WHAT TO DO
Only the lines below between the one holding "Numbers that describe" and the one holding "block at (119, 164): (140, 153, 93)", inclusive, are to be reproduced word for word; the pictures are to be left out.

[[ RECORDS FOR THIS EXERCISE open ]]

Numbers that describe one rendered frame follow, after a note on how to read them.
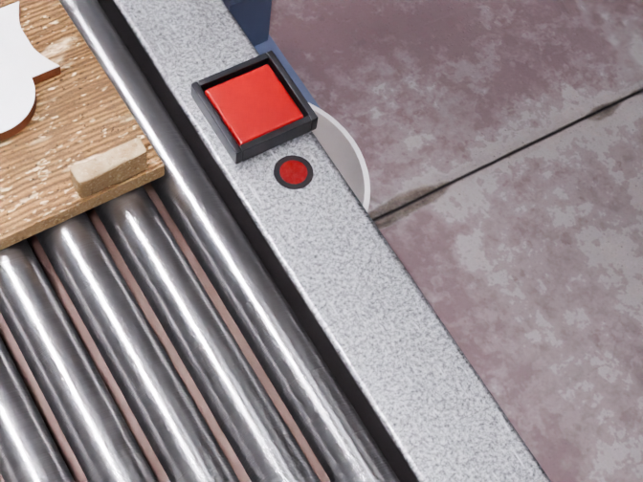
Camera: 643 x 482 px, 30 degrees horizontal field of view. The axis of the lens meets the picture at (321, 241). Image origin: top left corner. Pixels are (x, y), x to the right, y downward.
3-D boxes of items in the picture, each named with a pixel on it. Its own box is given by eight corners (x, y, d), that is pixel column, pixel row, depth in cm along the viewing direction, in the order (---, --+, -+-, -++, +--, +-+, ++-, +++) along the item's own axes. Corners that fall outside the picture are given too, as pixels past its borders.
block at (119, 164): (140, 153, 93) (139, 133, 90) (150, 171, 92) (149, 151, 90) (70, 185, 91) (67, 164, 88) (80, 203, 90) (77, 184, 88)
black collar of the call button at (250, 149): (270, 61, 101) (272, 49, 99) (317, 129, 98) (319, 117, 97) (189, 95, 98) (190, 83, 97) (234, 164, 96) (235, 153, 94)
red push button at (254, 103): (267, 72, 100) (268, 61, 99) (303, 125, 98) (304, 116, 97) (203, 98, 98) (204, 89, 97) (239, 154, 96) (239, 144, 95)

[[ RECORDS FOR THIS EXERCISE closed ]]
[[ RECORDS FOR THIS EXERCISE open ]]

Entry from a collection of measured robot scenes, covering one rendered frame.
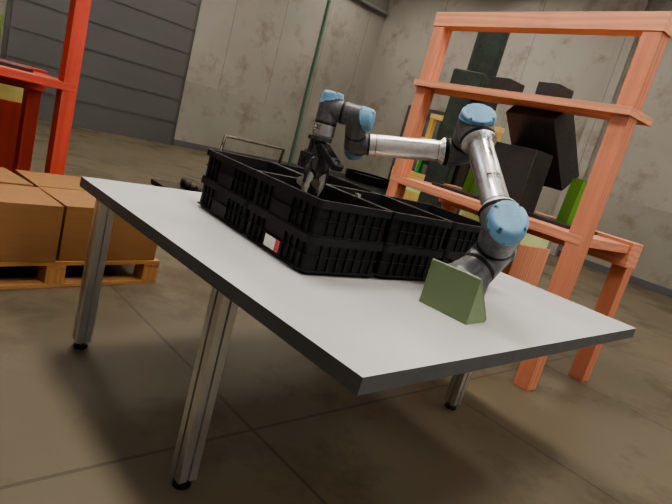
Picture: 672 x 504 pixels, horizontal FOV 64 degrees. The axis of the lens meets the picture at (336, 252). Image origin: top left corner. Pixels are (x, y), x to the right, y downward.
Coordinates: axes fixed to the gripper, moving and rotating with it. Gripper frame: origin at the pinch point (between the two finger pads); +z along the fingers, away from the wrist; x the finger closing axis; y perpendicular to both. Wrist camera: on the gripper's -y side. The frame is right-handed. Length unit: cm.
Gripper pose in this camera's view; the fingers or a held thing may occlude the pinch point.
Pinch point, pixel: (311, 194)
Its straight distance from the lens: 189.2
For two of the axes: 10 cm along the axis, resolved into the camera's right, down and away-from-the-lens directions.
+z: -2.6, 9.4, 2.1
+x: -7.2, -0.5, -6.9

[[ RECORDS FOR THIS EXERCISE closed ]]

FINAL ANSWER
Numbers that describe one rendered frame follow, after a note on how to read them.
Camera: 643 x 482 px, 30 degrees horizontal field of view. The axis of the lens meets the picture at (321, 241). Image origin: top left corner. Pixels are (x, y), x to the right, y downward.
3-D boxes of items in the picture, each named with a pixel on it. Its own box is given by eight corners (x, y, d), that is pixel column, pixel row, depth in cm along the viewing direction, in the order (---, --+, -+-, -++, +--, +-+, ++-, +++) along the item's own axes. Corners that fall outside the picture are given too, as pixels past its borders.
block at (119, 164): (140, 153, 93) (139, 133, 90) (150, 171, 92) (149, 151, 90) (70, 185, 91) (67, 164, 88) (80, 203, 90) (77, 184, 88)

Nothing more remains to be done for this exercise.